Exercise requirements
Only the lines from the one containing "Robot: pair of" through the one containing "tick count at" should be printed, exactly as they appear below, with both ends included.

Data supplied
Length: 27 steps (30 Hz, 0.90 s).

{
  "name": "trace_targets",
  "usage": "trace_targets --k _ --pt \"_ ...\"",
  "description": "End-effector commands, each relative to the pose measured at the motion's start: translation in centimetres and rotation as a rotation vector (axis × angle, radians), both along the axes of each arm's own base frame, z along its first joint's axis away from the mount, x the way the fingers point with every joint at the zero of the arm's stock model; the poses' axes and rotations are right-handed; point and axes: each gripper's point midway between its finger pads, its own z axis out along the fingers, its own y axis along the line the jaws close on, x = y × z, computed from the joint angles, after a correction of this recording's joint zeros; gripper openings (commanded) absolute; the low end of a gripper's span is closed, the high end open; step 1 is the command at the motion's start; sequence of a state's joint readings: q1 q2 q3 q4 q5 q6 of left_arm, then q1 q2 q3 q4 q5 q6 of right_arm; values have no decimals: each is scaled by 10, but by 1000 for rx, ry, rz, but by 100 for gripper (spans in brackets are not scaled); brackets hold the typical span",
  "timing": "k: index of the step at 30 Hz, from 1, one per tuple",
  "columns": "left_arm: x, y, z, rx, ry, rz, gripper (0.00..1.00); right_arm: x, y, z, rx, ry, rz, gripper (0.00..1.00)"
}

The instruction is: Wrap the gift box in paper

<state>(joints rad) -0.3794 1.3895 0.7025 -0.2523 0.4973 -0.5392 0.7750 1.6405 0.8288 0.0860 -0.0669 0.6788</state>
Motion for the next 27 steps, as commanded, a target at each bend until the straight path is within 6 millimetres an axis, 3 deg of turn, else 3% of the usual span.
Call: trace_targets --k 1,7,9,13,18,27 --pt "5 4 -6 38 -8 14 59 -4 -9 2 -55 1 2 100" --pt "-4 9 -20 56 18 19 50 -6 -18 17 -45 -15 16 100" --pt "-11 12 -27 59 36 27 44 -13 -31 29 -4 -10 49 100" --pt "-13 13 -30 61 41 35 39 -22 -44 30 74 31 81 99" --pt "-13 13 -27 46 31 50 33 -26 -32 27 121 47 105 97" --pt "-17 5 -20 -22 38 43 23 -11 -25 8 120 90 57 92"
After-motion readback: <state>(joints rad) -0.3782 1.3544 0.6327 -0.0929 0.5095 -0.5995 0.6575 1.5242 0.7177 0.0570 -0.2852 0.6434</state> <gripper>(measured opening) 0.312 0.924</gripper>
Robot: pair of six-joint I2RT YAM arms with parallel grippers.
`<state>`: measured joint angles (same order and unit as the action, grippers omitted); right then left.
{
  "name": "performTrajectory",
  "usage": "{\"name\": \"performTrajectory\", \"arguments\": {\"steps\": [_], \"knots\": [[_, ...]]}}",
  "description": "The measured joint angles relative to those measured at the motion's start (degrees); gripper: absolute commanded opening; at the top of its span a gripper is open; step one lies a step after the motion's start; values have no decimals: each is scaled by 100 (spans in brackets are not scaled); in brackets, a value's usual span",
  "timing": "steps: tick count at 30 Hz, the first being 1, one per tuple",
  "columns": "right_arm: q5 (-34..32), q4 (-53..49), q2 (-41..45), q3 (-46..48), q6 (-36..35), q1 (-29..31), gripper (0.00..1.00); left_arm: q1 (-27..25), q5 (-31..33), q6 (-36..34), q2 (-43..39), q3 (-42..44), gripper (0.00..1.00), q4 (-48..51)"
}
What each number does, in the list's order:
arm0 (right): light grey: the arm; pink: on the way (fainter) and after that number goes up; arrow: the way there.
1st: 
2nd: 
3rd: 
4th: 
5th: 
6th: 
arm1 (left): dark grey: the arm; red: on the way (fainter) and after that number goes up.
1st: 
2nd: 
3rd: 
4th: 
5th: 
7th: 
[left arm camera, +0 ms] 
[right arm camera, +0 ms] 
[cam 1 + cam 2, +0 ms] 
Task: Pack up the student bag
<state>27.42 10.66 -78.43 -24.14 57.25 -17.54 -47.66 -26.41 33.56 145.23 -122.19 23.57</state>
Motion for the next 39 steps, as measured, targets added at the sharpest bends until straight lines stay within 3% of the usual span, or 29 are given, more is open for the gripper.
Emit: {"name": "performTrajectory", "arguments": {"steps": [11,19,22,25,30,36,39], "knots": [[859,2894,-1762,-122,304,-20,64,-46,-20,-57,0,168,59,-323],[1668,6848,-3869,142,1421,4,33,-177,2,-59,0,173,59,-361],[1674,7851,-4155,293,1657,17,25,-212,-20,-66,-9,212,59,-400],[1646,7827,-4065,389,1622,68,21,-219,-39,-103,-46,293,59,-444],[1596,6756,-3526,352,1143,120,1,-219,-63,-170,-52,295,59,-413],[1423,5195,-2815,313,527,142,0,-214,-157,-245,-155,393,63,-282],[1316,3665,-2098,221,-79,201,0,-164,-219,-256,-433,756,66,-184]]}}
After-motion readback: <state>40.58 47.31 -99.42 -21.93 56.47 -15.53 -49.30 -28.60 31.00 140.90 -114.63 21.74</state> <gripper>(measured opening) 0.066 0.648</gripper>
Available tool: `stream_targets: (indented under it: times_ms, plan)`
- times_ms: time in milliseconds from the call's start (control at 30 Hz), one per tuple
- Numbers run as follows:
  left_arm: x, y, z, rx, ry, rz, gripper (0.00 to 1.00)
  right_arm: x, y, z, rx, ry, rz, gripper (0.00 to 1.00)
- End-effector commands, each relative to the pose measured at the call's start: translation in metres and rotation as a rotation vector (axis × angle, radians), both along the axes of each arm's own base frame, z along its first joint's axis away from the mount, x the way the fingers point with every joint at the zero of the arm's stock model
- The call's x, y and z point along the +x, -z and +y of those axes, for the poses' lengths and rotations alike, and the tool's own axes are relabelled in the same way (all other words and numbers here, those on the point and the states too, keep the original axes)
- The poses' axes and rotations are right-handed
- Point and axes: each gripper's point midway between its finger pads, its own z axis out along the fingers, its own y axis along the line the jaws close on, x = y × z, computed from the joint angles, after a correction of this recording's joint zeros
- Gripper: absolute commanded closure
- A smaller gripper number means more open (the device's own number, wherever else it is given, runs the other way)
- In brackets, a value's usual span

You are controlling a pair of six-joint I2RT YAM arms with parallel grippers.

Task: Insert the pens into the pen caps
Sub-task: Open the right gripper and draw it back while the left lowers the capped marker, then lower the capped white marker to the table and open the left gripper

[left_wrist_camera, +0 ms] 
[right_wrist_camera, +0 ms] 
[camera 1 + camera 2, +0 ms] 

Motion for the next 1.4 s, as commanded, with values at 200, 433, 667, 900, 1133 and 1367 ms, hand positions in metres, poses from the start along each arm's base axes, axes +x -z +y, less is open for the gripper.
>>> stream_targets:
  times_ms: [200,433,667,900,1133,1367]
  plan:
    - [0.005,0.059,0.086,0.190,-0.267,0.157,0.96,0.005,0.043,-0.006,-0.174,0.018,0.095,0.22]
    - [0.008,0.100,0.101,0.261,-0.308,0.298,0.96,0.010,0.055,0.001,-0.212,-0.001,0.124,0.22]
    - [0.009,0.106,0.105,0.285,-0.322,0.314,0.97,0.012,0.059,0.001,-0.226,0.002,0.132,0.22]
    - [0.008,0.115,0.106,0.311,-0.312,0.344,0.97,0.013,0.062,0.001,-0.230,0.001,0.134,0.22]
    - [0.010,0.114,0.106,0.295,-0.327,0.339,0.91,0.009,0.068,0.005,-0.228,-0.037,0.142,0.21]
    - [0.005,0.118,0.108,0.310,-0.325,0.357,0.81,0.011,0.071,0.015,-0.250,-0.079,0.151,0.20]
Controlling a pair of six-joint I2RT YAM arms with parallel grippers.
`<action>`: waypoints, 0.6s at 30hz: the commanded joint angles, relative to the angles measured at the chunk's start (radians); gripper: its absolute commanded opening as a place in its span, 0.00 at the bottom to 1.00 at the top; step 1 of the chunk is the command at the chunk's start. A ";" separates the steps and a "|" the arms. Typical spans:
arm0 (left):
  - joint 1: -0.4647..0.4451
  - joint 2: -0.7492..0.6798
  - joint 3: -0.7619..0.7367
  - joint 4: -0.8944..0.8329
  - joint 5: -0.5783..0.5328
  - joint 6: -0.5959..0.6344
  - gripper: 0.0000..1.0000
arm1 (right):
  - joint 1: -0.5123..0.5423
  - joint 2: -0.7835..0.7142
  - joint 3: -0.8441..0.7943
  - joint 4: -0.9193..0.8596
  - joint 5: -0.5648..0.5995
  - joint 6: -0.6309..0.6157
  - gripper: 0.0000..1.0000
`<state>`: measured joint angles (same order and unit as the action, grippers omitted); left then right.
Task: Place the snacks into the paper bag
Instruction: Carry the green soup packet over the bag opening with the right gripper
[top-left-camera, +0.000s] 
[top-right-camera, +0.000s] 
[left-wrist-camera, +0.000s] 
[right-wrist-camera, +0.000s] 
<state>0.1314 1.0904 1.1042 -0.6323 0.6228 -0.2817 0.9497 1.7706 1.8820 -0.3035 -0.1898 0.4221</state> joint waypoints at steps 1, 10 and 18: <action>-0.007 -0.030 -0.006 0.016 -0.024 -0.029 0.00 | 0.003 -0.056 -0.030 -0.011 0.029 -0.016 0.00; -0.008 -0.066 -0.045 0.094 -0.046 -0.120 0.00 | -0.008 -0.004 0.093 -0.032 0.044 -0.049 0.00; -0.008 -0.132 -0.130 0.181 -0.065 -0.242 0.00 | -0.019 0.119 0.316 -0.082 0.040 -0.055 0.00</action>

Answer section
Robot: pair of six-joint I2RT YAM arms with parallel grippers.
`<state>`: measured joint angles (same order and unit as the action, grippers omitted); right then left.
{
  "name": "performTrajectory",
  "usage": "{\"name\": \"performTrajectory\", \"arguments\": {\"steps\": [_], \"knots\": [[_, ...]]}}",
  "description": "The measured joint angles relative to those measured at the motion's start (degrees); gripper: absolute commanded opening; at the top of its span a gripper is open; step one lies a step after the motion's start; values have no decimals: each is scaled by 100 (spans in brackets are not scaled); in brackets, a value's usual span",
  "timing": "steps: tick count at 30 Hz, the first being 1, one per tuple",

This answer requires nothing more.